Don't be such a sore looser. We gave you the game of cricket and we invented T 20 so loosing to us is ok. 

Regards

Ps : Atleast U beat Pakistan in the warm up.


----------



## Jako

Well mr neutral......me and my bro,had drinks ready at home only(its mid night here).....but alas,we don't have enough to be on a high....no way out of sorrow.....noooooo


----------



## Pk_Thunder

One thing is pretty sure,Ravinder Jadeja ruined the match for India...25 on 35 balls!


----------



## Patriot

Always Neutral said:


> Just watch pakistan being such a talented team will go out of its way and loose to Ireland.
> 
> The real final should be between South Africa vs Sri Lanka, though I would not mind a face off between Pakistan and England in the finals. Jako must be drowning his sorrows in a bar.
> 
> Regards


I hope not lol or they will get their ***** kicked at Pakistan Airport by Angry Pakistanis lol.Well I thought England was a bad team but after watching them defeat Pakistan and India I am impressed.Lets see if they can defeat other teams.


----------



## Always Neutral

Jako said:


> Well mr neutral......me and my bro,had drinks ready at home only(its mid night here).....but alas,we don't have enough to be on a high....no way out of sorrow.....noooooo



BTW I have an offer to eat late chicken dinner in a Friends house ( Pakistani origin) to celebrate our victory. It seems that we have more supporters against India than I thought.

Regards


----------



## Jako

Anyone,sl or pak....please give the english the beating of their life ,if you meet them....anyways they are gonna be ousted by windies tomorrow.....i still can't believe it,noooooo


----------



## leonblack08

Al-zakir said:


> Well





I got no words

*WELCOME TO LOSERS CLUB*

you will always find us here

Reactions: Like Like:
1


----------



## SummerWine

English should feel lucky that they have come so far, after being shamefully defeated by Dutch, given a lifeline by Pak, and now have beaten World Champs.

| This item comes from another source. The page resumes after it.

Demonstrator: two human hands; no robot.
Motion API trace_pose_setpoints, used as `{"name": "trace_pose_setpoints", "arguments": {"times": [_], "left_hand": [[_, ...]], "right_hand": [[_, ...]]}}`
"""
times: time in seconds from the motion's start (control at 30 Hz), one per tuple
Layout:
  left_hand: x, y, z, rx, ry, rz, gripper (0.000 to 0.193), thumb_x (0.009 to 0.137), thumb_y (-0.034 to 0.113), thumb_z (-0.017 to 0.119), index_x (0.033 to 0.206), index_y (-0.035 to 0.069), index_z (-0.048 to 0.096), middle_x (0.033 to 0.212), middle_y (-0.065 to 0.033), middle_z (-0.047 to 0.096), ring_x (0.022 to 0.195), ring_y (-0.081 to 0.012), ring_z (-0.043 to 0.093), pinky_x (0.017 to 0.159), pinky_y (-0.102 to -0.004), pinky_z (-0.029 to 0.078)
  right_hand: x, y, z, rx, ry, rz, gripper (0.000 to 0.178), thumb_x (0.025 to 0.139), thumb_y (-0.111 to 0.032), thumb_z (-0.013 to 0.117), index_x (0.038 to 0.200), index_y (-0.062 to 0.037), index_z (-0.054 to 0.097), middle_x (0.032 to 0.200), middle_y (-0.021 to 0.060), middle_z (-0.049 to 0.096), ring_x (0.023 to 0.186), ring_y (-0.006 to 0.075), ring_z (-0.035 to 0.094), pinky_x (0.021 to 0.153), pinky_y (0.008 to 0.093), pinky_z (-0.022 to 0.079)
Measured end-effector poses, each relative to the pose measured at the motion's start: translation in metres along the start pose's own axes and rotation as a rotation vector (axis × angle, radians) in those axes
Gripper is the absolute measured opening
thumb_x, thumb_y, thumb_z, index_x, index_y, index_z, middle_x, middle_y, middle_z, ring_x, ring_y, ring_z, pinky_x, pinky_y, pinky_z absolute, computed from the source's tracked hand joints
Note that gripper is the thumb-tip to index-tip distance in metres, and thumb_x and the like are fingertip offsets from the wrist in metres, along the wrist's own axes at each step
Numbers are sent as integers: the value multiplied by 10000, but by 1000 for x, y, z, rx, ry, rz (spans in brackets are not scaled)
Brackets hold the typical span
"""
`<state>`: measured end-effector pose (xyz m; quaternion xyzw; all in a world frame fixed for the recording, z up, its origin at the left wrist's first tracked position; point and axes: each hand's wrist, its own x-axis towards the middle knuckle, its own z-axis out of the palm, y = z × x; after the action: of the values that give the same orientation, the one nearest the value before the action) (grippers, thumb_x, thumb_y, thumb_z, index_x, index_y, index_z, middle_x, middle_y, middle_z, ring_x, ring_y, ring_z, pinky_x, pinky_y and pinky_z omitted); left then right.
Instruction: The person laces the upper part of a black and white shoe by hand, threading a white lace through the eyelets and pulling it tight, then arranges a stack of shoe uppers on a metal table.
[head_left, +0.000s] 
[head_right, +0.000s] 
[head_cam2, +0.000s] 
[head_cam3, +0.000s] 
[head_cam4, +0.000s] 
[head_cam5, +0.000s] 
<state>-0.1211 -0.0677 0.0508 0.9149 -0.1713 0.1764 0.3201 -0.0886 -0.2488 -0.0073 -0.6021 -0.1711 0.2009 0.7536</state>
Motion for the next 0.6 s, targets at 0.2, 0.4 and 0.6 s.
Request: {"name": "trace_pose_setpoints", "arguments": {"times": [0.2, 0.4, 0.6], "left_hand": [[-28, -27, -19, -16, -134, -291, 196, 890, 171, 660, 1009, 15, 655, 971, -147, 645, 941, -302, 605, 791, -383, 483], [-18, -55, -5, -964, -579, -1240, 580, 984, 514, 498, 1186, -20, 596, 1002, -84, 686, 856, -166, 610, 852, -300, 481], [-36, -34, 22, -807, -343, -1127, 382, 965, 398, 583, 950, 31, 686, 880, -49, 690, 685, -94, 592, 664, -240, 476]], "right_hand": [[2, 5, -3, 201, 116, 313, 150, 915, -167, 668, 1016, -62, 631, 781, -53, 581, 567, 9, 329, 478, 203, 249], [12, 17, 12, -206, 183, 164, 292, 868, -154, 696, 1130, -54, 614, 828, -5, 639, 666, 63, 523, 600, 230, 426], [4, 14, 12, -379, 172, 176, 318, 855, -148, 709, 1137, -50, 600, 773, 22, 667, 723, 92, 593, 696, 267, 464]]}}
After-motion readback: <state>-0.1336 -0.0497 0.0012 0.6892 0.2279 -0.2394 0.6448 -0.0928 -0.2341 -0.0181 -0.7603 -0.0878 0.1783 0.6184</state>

Well tomorrow.......there might be a heartbreak of English at the hand of Windies, who truly deserve to advance in Semis along with SA.

When tomorrow Engl goes down, dont be sadened. Cheer for this far that they have come, which they never should have


----------



## Jako

Jadeja fucked the match for real....and what was mr captain doing?? Bhajji also cd have slammed a few.....it was hard to sach in the stands today


----------



## Always Neutral

SummerWine said:


> English should be feel lucky that they have come so far, after being shamefully defeated by Dutch, given a lifeline by Pak, and now have beaten World Champs.
> 
> Well tomorrow.......there might be a heartbreak of English at the hand of Windies, who truly deserve to advance in Semis along with SA.
> 
> When tomorrow Engl goes down, dont be sadened. Cheer for this far that they have come, which they were never meant to



The same can be said about Pakistan. 





Regards


----------



## Introvert

Jako said:


> please give the english the beating of their life



We already have to take revenge from Ireland from 2007 T20; we were out of the tournament because of them.


----------



## Patriot

Always Neutral said:


> BTW I have an offer to eat late chicken dinner in a Friends house ( Pakistani origin) to celebrate our victory. It seems that we have more supporters against India than I thought.
> 
> Regards


LMAO Good offer.Pakistanis in UK should be happy now!I guess they will support England if Pakistan is kicked out from T20.


----------



## H2O3C4Nitrogen

> Anyone,sl or pak....please give the english the beating of their life ,if you meet them....anyways they are gonna be ousted by windies tomorrow.....i still can't believe it,noooooo



Oh dont you wory . The Windies will definately knock them out tomorrow. But i still cant believe that India is out of the T20 world cup. 
Englund is not a good team but they surely played well against both the Subcontinent's top Teams.


----------



## Jako

H2O3C4Nitrogen said:


> Oh dont you wory . The Windies will definately knock them out tomorrow. But i still cant believe that India is out of the T20 world cup.
> Englund is not a good team but they surely played well against both the Subcontinent's top Teams.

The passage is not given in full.